SUPPLIED MATERIAL section start

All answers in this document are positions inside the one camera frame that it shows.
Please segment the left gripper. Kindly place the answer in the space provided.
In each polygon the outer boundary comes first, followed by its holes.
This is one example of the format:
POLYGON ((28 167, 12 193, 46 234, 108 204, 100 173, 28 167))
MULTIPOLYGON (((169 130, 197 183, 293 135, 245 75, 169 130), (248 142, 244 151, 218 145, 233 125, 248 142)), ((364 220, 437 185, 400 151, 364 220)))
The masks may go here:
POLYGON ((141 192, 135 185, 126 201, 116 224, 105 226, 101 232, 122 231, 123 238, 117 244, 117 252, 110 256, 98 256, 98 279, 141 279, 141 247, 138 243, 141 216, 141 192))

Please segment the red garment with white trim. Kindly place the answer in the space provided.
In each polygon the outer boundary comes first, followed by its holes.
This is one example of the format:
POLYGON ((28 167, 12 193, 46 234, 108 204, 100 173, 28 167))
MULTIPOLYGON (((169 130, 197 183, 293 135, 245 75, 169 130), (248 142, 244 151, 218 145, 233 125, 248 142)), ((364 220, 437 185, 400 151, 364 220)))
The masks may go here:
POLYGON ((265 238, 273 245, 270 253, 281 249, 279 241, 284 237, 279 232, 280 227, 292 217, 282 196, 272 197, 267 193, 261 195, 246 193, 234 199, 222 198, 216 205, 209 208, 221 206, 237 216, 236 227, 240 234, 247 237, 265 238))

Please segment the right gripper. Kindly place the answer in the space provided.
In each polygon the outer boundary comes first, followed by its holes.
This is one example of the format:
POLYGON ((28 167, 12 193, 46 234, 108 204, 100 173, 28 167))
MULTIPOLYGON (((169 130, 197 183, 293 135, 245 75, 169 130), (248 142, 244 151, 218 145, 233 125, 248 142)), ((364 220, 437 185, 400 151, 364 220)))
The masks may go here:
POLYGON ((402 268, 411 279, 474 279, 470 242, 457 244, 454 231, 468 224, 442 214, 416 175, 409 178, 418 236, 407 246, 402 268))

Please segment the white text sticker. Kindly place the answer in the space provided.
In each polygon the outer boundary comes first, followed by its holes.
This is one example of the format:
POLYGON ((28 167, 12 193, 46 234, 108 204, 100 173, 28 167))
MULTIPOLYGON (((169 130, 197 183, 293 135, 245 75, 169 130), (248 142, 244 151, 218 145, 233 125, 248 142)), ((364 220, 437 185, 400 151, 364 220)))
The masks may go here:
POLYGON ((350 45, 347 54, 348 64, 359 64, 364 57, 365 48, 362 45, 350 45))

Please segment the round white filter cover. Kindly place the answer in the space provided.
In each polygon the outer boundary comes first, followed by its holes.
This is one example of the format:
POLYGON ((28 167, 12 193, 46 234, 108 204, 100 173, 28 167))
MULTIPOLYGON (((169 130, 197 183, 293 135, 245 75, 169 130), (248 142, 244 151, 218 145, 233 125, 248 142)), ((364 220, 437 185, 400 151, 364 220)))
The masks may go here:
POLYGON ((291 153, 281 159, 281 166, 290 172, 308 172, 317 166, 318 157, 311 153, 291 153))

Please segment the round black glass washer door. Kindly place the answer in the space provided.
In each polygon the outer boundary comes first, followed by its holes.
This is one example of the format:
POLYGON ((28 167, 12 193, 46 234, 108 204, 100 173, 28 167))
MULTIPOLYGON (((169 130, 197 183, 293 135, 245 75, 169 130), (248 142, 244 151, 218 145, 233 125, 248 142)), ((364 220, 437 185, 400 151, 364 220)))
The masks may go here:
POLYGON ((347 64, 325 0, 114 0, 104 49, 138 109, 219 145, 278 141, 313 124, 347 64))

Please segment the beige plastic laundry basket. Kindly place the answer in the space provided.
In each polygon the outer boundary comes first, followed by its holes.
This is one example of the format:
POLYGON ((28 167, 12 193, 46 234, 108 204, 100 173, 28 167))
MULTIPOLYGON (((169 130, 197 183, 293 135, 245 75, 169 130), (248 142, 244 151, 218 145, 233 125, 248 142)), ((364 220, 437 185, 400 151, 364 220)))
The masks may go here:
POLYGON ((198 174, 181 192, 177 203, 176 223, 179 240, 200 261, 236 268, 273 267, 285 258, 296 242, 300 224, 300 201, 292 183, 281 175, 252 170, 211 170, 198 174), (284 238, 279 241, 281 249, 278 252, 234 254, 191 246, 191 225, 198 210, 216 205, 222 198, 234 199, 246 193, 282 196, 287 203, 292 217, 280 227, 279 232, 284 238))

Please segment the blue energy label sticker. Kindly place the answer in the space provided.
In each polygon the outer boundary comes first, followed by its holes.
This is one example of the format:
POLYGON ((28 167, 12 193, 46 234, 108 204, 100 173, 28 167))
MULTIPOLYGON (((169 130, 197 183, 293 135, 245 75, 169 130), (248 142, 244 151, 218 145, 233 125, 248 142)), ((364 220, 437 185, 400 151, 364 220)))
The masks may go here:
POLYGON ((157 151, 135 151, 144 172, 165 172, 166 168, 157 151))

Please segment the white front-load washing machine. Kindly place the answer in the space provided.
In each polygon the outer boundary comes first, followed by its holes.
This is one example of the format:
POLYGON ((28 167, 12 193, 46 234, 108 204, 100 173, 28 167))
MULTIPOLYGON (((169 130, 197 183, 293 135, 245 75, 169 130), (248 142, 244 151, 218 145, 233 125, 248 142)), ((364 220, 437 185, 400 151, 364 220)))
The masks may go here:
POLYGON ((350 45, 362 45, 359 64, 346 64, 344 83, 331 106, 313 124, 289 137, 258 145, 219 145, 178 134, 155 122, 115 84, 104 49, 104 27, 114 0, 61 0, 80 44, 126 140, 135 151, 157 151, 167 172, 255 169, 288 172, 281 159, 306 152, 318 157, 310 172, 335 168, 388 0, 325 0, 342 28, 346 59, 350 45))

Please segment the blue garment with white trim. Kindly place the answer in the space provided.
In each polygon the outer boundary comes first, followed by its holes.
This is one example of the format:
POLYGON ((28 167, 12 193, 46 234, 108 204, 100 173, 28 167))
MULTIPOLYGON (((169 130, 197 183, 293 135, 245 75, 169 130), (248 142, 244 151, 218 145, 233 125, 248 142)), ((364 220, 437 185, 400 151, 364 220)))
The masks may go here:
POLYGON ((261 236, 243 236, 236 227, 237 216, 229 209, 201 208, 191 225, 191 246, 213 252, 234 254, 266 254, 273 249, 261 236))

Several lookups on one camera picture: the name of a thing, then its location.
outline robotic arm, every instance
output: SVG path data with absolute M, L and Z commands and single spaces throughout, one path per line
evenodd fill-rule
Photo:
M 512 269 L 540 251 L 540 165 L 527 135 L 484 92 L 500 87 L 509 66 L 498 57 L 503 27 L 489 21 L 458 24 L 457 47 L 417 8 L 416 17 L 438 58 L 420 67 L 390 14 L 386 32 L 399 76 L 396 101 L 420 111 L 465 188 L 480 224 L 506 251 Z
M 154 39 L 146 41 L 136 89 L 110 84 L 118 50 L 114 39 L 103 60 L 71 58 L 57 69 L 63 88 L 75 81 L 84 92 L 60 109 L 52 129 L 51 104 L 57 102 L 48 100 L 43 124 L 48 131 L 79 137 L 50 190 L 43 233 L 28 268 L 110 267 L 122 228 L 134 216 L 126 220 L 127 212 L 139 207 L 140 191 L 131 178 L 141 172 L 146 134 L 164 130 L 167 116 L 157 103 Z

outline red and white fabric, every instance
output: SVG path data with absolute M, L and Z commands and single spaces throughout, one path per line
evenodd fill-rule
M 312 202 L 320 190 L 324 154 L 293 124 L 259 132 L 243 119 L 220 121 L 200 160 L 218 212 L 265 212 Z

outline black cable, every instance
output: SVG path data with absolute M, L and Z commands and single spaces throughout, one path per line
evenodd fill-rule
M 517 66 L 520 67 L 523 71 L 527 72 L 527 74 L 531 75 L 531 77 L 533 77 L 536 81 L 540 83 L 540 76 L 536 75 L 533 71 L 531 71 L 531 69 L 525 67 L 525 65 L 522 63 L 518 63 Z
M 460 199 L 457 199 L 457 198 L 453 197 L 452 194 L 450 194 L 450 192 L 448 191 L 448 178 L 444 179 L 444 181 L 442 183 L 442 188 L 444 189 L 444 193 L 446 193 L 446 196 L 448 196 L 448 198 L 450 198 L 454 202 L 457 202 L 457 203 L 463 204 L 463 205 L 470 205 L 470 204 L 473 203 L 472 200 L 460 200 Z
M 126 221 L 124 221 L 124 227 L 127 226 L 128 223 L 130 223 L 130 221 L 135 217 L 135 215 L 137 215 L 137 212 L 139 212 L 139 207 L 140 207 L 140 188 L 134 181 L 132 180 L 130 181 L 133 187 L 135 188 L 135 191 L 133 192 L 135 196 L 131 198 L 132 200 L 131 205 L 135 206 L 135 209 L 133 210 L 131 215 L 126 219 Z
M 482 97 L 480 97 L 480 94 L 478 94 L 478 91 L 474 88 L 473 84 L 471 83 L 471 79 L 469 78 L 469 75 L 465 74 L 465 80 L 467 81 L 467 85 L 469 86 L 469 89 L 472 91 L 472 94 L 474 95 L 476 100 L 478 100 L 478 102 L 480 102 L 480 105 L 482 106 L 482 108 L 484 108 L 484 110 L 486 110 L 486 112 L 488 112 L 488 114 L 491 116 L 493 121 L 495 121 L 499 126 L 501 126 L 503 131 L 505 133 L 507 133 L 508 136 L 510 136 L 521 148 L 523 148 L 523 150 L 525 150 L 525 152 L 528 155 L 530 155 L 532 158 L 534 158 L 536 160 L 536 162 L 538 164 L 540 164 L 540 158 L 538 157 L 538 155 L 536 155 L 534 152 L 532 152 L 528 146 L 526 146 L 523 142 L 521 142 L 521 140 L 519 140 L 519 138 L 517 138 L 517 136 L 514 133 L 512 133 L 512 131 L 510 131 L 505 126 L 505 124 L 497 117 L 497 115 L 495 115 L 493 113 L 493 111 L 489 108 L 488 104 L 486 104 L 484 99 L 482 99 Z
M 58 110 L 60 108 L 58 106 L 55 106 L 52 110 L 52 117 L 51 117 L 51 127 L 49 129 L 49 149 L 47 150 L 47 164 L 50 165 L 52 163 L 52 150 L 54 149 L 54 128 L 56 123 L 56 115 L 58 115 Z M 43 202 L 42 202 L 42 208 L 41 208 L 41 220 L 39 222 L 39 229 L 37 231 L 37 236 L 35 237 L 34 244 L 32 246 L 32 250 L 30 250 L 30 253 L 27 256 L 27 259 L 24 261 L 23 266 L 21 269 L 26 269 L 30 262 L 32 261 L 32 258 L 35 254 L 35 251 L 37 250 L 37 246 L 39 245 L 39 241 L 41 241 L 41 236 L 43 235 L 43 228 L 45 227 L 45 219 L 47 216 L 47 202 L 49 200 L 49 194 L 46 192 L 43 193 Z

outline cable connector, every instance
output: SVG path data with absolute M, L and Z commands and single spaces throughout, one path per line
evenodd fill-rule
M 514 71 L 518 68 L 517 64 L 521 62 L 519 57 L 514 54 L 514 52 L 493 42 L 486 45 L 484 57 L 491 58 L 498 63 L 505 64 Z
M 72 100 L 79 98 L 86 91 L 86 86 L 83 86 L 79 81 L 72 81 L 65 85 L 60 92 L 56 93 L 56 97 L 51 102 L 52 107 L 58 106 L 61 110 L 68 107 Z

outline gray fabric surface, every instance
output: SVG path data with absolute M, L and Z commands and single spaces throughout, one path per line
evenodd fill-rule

SUPPLIED MATERIAL section end

#### [ACTION ITEM]
Whenever the string "gripper" turns up in a line above, copy that line out.

#### [SOLUTION TO THE EXERCISE]
Please segment the left gripper. Kindly place the answer in the space provided.
Please segment the right gripper. Kindly place the answer in the space provided.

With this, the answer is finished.